Before you watch the below video you need to do something. You need to promise yourself that you won’t laugh. Make that solemn promise. It's so very important.
Now, you can watch the video. It should begin at 2.40, but if it doesn’t, skip to 2.40.
Good. Here it is.
I don’t believe I have ever laughed as hard while at work in my entire life. Above is a video that advises women to try out what is known as the “grapefruit” technique which involves giving a man head while using a grapefruit. There is, however, one tiny little problem.
It’s the sound.
That God damned sound, which has been described as a “lynx being waterboarded” and “Donald Duck being electrocuted”. I might describe it as “cleaning up an oyster buffet with a broken vacuum” or possibly “the sound a zombie might make while trying to suck itself off.” But however you might describe it, the sound is so funny I don’t think I can physically cope with the stress of laughing so hard. How could any man keep a straight face while that’s going on down by his junk?

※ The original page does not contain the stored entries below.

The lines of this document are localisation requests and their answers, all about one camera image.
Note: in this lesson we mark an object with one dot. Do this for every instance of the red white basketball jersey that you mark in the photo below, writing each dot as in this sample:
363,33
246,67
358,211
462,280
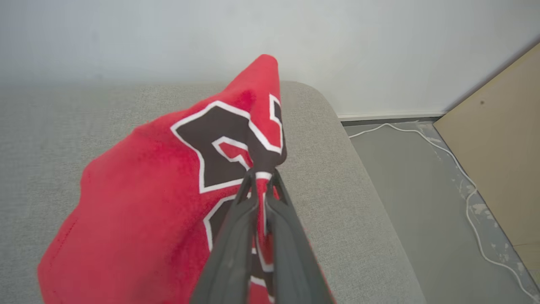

Apparently it actually involves a man putting his penis through the grapefruit which the woman then uses to add extra stimulation while giving oral sex. According to those who’ve tried it, it even feels pretty good. But does that matter?
Just go back and listen to that sound.
It could feel better than a high-five from God himself, but when that noise comes up I challenge anyone alive to not laugh. You try lying back and achieving orgasm while your ears listen to what can only be summed up as “a jaguar in a tornado” without breaking into hysterical giggles. This is Monty Python Biggus Dickus levels of funny.
On a slightly different note, I don’t need anyone to put a grapefruit around my penis. Good or not good, it doesn’t matter. I never want to bang a citrus fruit, or any fruit for that matter. Like I said, no one asked for blowjobs to get an upgrade. They’re pretty great as it is so long as teeth stay out of the conversation. Guys don’t sit around drinking beer talking about how they wish women would bring more fruit salads into the mix.
But at least it's good for a laugh. I'm pretty sure that sound could make a coma patient chuckle. It's not every day you hear the sound of two buttholes eating spaghetti bolognese like Lady and the Tramp.